■ About this exercise
Only one stretch of the records below is wanted: the lines from the one holding "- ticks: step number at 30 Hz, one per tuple" through the one holding "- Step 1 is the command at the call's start". Return it exactly, both ends included.
━━ Data for processing
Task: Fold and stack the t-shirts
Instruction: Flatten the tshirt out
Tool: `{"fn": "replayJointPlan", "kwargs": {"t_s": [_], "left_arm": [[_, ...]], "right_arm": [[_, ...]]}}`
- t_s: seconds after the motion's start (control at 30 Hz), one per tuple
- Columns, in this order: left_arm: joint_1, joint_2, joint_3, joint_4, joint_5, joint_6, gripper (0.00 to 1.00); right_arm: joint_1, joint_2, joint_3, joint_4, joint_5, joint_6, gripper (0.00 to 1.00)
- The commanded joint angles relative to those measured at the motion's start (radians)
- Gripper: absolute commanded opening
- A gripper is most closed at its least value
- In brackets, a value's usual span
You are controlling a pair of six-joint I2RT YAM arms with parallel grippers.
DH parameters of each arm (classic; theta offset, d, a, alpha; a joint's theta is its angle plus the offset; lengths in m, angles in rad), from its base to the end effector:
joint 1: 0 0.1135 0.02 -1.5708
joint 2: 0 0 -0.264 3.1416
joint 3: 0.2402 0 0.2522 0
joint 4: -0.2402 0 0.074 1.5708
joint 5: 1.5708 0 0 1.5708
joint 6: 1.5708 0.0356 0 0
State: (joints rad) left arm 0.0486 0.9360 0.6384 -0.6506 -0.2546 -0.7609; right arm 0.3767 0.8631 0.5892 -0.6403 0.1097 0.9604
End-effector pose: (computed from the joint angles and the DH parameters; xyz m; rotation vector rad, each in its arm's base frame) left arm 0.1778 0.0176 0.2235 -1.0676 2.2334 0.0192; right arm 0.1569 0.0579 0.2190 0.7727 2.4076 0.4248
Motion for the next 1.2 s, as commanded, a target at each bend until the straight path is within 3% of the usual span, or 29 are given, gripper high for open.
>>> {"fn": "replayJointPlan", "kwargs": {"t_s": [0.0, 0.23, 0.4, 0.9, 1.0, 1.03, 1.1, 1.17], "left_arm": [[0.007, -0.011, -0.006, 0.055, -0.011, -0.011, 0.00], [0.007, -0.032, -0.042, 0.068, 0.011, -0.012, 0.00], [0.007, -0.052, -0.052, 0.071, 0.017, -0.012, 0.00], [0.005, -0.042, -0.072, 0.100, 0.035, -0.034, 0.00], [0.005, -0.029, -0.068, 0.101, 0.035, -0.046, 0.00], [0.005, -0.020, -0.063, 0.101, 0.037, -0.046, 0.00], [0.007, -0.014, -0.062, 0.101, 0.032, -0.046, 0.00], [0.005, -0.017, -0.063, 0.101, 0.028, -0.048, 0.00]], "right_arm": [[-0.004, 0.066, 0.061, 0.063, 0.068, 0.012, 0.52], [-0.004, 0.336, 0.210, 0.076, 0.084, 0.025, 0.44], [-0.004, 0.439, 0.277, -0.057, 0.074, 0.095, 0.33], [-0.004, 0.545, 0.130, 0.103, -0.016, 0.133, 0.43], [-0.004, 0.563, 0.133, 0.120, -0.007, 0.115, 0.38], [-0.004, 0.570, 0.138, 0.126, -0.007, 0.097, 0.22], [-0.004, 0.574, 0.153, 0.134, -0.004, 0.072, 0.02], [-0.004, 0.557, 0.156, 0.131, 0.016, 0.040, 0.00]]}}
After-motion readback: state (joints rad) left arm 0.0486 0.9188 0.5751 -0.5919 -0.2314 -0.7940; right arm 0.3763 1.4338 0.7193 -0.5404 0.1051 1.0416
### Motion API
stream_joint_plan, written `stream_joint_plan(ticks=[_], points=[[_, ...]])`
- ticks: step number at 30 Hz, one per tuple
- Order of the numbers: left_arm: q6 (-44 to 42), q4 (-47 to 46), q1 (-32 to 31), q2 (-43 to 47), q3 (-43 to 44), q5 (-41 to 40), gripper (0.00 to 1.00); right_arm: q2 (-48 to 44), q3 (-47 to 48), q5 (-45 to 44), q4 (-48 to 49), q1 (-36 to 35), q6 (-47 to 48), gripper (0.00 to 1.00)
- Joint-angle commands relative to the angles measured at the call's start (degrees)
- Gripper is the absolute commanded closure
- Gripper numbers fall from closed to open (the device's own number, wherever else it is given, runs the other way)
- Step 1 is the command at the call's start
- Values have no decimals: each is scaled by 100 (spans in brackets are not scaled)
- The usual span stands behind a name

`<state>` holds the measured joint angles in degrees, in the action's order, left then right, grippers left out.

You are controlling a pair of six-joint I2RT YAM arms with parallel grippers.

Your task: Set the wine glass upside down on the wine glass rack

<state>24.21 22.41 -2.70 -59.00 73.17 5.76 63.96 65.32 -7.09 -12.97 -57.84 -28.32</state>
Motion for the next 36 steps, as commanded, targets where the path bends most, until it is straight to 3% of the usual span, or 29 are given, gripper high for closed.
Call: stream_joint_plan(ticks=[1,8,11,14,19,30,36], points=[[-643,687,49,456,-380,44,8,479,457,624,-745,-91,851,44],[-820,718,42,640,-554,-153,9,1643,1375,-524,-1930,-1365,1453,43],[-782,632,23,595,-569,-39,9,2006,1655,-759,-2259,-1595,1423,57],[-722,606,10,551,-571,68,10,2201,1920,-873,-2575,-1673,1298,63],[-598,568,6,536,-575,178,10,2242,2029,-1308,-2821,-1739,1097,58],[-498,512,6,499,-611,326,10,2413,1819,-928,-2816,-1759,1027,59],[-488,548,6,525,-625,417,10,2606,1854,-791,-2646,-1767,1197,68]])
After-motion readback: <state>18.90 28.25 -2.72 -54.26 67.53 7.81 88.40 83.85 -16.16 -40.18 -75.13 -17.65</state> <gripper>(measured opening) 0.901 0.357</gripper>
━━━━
■ Result for this task
- ticks: step number at 30 Hz, one per tuple
- Order of the numbers: left_arm: q6 (-44 to 42), q4 (-47 to 46), q1 (-32 to 31), q2 (-43 to 47), q3 (-43 to 44), q5 (-41 to 40), gripper (0.00 to 1.00); right_arm: q2 (-48 to 44), q3 (-47 to 48), q5 (-45 to 44), q4 (-48 to 49), q1 (-36 to 35), q6 (-47 to 48), gripper (0.00 to 1.00)
- Joint-angle commands relative to the angles measured at the call's start (degrees)
- Gripper is the absolute commanded closure
- Gripper numbers fall from closed to open (the device's own number, wherever else it is given, runs the other way)
- Step 1 is the command at the call's start

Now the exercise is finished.